- [AIM OF THE TASK]:
In the entries below, find the line with "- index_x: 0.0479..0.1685" and the line with "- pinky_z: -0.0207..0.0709". Return those two lines and all lines between them, exactly.

- [DATA IN THIS EXERCISE]:
▽

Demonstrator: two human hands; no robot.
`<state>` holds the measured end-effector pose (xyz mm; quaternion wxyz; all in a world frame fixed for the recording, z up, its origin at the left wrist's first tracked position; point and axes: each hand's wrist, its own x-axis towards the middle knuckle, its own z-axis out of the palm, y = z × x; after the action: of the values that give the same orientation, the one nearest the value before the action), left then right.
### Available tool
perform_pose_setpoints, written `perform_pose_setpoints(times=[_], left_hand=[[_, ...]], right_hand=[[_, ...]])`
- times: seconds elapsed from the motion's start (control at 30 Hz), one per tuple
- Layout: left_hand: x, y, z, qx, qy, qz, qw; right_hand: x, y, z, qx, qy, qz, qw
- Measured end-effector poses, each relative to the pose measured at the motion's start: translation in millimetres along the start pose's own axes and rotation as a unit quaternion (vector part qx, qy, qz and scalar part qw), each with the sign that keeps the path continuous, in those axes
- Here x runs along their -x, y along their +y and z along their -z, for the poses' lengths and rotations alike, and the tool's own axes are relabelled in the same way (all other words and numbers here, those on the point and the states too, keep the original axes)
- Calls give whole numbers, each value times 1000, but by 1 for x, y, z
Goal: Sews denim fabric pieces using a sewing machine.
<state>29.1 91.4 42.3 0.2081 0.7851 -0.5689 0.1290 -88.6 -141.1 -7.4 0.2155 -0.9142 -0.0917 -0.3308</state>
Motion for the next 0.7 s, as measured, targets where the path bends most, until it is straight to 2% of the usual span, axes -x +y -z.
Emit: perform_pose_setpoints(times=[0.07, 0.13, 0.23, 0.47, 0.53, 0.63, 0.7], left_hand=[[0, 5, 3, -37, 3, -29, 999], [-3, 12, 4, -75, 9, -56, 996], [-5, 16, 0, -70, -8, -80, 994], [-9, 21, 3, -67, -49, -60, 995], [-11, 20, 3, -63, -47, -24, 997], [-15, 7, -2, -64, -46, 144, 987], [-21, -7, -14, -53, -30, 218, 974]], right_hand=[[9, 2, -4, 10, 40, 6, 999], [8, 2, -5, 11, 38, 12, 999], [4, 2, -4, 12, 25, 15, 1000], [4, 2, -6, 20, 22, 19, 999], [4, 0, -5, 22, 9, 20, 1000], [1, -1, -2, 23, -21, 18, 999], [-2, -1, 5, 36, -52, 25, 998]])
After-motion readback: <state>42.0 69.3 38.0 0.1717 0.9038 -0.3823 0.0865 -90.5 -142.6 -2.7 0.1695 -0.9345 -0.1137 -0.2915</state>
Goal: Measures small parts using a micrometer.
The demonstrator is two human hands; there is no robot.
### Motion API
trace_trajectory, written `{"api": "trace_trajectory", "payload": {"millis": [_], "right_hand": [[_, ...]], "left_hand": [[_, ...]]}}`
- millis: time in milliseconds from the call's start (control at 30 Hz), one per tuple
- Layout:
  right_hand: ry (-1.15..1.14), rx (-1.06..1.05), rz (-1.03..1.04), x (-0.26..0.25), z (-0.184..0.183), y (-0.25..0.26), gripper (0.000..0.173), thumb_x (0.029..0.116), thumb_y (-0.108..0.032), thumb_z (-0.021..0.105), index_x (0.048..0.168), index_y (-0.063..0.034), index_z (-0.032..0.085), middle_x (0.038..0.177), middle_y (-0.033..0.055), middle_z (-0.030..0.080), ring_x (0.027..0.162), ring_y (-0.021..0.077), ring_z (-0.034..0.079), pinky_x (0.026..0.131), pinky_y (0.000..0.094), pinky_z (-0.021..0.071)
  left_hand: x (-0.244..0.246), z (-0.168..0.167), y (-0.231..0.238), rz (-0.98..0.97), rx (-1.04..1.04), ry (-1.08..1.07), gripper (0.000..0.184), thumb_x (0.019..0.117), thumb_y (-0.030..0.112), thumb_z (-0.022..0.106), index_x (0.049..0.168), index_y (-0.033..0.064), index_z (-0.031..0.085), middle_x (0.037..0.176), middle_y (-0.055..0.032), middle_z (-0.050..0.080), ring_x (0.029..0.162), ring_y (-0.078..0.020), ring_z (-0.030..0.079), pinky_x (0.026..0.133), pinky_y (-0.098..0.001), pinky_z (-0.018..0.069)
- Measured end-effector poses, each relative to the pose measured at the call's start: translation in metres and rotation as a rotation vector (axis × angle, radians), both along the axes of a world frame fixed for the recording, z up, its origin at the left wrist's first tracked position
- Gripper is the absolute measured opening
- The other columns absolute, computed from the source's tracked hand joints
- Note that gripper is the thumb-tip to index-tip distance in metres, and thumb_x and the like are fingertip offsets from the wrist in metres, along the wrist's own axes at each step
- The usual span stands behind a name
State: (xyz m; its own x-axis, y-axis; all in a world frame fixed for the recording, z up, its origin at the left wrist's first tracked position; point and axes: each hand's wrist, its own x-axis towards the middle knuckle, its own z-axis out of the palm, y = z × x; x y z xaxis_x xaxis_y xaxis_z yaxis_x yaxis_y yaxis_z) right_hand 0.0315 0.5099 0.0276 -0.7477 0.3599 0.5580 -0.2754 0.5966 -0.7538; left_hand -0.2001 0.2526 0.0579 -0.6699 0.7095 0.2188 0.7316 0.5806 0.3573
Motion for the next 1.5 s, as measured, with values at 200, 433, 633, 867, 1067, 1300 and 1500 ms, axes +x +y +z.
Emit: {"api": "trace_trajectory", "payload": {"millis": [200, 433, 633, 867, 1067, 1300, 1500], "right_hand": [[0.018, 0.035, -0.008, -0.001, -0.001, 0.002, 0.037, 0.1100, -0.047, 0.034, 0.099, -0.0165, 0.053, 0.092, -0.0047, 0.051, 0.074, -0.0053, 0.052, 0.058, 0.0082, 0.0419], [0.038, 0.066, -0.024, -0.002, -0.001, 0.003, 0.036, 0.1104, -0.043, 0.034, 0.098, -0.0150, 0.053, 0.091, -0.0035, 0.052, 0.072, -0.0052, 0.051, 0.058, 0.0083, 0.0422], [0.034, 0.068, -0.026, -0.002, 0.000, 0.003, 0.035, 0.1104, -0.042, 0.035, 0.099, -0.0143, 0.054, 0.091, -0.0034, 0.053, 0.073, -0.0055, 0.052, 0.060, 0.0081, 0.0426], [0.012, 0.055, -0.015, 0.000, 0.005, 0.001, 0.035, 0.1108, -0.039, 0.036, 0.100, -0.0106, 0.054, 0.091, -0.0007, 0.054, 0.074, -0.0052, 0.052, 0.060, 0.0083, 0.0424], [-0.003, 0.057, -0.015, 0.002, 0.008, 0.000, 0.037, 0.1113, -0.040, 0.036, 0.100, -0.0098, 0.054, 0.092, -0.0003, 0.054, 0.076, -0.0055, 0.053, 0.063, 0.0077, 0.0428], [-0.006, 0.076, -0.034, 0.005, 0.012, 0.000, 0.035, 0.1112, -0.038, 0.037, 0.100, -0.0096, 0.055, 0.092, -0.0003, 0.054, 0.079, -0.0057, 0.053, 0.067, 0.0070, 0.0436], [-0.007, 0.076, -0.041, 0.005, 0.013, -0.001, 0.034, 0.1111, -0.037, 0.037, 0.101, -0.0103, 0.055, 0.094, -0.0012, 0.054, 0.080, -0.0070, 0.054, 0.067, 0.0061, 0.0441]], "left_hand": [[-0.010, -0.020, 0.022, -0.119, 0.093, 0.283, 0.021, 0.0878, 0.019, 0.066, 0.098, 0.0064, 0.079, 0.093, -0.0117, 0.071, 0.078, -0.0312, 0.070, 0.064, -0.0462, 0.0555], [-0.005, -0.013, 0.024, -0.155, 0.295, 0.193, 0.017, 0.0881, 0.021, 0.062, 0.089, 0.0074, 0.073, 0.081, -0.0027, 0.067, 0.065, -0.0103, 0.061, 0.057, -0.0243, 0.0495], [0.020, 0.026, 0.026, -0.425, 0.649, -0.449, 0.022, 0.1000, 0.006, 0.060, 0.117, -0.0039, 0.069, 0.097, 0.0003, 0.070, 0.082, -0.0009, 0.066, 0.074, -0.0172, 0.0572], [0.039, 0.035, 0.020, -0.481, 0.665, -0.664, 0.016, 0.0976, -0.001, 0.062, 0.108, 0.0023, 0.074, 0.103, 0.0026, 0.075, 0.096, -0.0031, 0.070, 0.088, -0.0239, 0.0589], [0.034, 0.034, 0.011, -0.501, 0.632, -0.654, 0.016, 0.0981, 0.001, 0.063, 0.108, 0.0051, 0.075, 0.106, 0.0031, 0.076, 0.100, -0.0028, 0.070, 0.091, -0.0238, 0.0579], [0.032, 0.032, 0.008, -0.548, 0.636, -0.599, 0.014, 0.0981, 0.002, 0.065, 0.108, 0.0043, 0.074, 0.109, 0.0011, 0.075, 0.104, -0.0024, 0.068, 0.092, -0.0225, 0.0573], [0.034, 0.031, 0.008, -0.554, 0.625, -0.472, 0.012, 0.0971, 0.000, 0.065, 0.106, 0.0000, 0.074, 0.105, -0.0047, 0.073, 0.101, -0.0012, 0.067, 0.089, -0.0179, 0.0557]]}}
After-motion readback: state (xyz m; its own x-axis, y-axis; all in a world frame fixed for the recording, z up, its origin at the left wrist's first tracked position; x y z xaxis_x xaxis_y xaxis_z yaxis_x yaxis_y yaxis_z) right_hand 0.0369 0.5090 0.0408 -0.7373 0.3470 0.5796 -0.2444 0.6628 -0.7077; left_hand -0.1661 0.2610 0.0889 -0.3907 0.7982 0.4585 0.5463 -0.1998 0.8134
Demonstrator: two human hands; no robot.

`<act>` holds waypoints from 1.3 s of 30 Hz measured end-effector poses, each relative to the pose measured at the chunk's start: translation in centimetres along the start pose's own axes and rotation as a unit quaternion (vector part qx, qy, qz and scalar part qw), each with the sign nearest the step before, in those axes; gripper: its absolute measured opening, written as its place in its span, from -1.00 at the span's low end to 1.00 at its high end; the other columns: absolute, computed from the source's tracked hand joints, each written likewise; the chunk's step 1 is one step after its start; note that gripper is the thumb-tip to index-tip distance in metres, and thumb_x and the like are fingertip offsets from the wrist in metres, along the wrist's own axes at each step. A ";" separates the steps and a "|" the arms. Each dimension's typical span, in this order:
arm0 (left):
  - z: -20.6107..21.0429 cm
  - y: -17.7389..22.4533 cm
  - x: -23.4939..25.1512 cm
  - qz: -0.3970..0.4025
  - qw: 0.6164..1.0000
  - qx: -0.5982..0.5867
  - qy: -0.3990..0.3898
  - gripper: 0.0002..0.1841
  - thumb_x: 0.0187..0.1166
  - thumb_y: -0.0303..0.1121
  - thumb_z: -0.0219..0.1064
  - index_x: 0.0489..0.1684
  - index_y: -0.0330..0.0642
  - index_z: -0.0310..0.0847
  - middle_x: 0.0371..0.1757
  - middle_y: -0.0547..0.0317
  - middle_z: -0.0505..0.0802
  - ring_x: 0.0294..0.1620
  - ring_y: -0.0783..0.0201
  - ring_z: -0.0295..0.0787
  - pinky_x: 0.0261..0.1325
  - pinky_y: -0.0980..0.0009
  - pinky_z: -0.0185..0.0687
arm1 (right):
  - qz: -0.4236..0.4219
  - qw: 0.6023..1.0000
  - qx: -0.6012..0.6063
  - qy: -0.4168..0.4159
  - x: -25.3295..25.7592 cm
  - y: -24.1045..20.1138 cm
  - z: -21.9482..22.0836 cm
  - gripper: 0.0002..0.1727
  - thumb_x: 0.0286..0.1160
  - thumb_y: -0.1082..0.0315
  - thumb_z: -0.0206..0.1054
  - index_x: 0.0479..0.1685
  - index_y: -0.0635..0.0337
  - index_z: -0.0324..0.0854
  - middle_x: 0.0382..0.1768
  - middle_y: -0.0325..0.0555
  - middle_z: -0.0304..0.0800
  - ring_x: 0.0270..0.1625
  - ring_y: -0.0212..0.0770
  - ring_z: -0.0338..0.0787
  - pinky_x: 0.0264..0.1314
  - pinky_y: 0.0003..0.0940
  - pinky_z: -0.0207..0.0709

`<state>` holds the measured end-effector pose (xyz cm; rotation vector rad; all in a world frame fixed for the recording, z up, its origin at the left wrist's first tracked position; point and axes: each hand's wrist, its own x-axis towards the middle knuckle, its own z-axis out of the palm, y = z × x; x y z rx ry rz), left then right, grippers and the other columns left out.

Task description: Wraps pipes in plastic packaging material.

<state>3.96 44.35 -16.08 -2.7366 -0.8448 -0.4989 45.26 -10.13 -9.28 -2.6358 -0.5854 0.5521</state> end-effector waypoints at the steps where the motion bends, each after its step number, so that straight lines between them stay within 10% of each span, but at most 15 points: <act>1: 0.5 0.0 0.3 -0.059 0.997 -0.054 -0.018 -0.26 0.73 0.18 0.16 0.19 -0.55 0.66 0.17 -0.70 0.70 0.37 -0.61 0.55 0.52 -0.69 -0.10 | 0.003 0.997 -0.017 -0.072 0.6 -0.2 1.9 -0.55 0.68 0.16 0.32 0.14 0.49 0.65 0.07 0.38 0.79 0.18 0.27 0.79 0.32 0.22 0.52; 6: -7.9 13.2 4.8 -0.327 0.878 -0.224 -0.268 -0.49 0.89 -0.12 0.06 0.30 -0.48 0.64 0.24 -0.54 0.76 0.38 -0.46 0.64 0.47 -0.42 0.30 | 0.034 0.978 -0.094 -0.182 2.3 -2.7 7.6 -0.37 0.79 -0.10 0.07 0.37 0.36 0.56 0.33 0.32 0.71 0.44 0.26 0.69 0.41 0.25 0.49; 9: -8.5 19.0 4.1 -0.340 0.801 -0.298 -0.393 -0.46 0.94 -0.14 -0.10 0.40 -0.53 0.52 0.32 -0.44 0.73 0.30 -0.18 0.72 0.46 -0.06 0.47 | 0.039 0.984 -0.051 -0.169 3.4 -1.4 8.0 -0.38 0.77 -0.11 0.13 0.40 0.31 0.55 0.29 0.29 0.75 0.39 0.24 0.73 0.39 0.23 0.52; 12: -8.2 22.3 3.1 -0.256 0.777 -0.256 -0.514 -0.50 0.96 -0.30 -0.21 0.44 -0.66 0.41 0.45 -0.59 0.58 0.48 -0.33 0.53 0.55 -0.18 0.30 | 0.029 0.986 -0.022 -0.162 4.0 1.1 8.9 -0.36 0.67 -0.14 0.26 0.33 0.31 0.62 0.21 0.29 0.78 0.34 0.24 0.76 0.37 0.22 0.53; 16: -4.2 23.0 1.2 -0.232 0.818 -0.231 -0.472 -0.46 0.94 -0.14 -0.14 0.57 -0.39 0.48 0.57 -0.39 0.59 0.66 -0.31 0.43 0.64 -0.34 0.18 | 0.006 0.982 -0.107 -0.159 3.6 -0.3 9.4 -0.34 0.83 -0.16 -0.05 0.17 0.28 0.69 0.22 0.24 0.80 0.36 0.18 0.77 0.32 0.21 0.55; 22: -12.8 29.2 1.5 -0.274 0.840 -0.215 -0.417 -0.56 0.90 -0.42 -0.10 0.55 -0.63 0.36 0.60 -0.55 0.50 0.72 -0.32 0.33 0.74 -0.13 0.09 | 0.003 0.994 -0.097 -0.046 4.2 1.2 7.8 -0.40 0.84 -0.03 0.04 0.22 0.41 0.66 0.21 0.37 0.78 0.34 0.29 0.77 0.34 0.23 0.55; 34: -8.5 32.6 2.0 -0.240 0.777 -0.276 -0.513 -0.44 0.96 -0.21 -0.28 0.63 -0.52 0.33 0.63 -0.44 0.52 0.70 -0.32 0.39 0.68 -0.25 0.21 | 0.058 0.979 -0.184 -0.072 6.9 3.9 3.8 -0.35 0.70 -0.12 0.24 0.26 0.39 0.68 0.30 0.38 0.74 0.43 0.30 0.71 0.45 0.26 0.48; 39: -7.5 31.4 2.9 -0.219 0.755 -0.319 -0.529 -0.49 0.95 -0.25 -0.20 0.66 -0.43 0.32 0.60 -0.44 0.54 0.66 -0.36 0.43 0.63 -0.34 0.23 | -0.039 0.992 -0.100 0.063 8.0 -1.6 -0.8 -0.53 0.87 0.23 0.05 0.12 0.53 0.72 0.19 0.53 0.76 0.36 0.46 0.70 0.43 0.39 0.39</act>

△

- [EXERCISE ANSWER]:
  - index_x: 0.0479..0.1685
  - index_y: -0.0635..0.0337
  - index_z: -0.0324..0.0854
  - middle_x: 0.0382..0.1768
  - middle_y: -0.0325..0.0555
  - middle_z: -0.0304..0.0800
  - ring_x: 0.0270..0.1625
  - ring_y: -0.0212..0.0770
  - ring_z: -0.0338..0.0787
  - pinky_x: 0.0264..0.1314
  - pinky_y: 0.0003..0.0940
  - pinky_z: -0.0207..0.0709

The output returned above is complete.